Все это я узнавал не только в дворцовом приюте — слухи, гулявшие среди народа, обсуждались Советом. В том числе, что однажды в засохшей королевской оранжерее внезапно выросли несколько тюльпанов. Сын народа играл в ней, пел песни, выученные с колыбели, песни, бесполезные в других устах. Но когда их поет наследник — цветы вырастают.
И однажды блюститель Справедливости принес на заседание Совета набросок картинки, срисованный со стены дома: ребенок с маленькой короной на голове стоит среди выросших цветов.
— Это опасно, — сказал он. — И пора прекратить. Его нужно переселить в одну из башен.
— Как говорил прадед свергнутого тирана, самая надежная темница — могила, — ответил блюститель Добродетели. — Примем решение прямо сейчас.
— Это невозможно без блюстителя Мира, а он на границе и будет завтра, — сказал я.
— Проголосуем завтра, — согласился глава Совета. — Но к полудню здесь будут все, и никто не заболеет.
Я взглянул в глаза блюстителя Добродетели. Понял, что решение им уже принято. Оставалось понять, что делать самому.
Решил зайти во дворец. Но узнал, что сироты заболели какой-то скоропостижной болезнью, в приюте объявлен карантин, и его обеспечивает личная охрана блюстителя Добродетели.
***
Следующим утром мне предстояла самая непростая фехтовальная тренировка в жизни. Во-первых, долгая. Во-вторых, я убедил спарринг-партнера сражаться на двух клинках, а сам не надел ручной защиты. И в-третьих, самое трудное было подставить под его короткий клинок левую руку, чтобы он разрезал вену, не разрубив сухожилие. Когда прибежал цирюльник, из меня вытекло крови не меньше, чем вина в большом королевском кубке.
Потом была трудная, но успешная борьба с врачом, явившимся следом за цирюльником: «Сегодняшний Совет слишком важен, я не могу остаться дома». С охавшей супругой, как всегда, было проще. В итоге она удалилась, пообещав упасть в обморок не раньше, чем дойдет до спальни, а врач уговорил меня выпить горячий бальзам, предупредив, что он действует два часа, а потом наступает упадок сил.
В зал Совета я вошел бодро. После начала обсуждения встал с затянутой речью и, почувствовав, что зелье уже не действует, резко махнул рукой. Сразу понял, что достаточно — я падаю. Я еще был в сознании, чтобы расслышать врача, склонившегося надо мной: «Взгляните сами, это не притворство».
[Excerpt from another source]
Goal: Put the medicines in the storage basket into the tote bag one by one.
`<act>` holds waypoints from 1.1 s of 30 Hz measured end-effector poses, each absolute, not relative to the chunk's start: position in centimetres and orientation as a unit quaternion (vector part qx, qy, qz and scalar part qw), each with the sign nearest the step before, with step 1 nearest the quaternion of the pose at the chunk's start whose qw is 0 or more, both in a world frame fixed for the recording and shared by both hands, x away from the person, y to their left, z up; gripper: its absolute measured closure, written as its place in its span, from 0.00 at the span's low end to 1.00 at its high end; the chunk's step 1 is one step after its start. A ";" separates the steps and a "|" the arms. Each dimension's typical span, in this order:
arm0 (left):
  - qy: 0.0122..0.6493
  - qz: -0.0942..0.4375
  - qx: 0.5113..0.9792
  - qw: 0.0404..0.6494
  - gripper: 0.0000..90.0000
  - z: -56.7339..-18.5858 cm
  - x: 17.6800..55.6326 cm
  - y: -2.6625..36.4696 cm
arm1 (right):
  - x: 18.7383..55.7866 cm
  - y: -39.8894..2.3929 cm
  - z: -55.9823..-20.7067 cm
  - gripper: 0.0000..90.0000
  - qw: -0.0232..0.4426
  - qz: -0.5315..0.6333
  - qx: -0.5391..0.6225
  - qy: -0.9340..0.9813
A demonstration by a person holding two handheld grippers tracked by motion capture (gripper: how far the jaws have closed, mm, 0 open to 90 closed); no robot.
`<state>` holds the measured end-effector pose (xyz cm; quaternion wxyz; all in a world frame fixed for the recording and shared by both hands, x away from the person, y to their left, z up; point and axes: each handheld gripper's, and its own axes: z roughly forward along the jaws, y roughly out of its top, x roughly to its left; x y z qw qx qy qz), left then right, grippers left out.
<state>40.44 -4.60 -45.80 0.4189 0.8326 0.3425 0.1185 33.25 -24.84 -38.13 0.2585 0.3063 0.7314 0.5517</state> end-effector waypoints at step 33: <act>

В сознание я пришел уже дома и узнал, что решение принято. Ночью постучался курьер Совета со словами, что сын народа скончался…
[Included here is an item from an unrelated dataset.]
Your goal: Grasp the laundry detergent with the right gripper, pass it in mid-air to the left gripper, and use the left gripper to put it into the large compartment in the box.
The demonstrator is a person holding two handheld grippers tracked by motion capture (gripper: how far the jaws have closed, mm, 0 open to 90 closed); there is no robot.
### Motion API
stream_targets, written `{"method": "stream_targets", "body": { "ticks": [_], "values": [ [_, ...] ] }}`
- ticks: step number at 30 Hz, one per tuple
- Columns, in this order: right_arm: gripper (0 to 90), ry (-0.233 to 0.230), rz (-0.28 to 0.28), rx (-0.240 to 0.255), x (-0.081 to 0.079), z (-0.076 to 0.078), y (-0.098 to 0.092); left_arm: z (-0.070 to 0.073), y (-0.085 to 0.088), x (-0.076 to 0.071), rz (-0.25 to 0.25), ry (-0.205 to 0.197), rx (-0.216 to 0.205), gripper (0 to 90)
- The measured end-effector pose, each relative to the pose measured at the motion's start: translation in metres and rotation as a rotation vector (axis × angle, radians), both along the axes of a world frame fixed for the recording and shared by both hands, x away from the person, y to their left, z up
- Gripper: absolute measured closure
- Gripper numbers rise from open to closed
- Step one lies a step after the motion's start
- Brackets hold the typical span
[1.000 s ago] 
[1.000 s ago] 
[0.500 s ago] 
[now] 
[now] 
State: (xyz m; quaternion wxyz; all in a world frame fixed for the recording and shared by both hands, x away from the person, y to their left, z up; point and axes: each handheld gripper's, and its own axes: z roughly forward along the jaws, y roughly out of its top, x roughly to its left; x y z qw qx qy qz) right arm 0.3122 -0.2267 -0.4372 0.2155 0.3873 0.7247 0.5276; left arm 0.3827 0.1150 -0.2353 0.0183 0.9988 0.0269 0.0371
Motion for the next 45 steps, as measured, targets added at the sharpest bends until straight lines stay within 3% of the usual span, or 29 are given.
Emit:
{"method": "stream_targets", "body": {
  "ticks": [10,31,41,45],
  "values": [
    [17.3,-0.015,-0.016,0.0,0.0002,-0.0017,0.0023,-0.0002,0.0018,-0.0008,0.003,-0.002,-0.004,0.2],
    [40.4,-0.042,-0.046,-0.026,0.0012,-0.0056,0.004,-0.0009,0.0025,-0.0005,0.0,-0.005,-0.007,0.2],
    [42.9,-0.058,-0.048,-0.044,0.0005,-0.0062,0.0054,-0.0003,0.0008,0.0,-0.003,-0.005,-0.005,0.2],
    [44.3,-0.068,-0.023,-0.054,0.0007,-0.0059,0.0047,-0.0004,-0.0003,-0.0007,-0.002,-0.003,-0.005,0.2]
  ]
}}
Прощание длилось день, каждый желающий мог подойти к гробику со стеклянной крышкой и разглядеть бывшего наследника престола с расстегнутой рубашкой и хорошо заметной татуировкой тюльпана. Я тоже поглядел, и мне показалось, будто стебель чуть длинней, чем был у принца.
Еще меня обрадовало, что болезнь, поразившая приют, закончилась, карантин отменили и все дети живы. К сожалению, также я выяснил, что в тот самый вечер они заснули рано и спали непривычно беспробудным сном до позднего утра, так что никто не помнил, что происходило ночью.
Окончательно поправившись, я переоделся офицером стражи и посетил три остальных городских приюта, не жалея серебра. В третьем выяснилось, что в те дни там скончался чахоточный сирота. Его отнесли в скудельницу, хотели похоронить, но явился посланец Совета и велел передать тело медикам для исследований во имя народной науки.
— Вот она, сиротская доля, — заключил сторож, — и жизнь не сладость, и потом покоя нет…
Больше ничего узнать не удалось.
***
— Крошка, как ты думаешь, меня можно считать детоубийцей или нет?
Желтые глаза с укоризной взглянули на меня. Я было подумал, что она так и думает. Но понял причину: вспоминая и размышляя, я сломал четыре пера и ни одно не придвинул на край стола для захвата.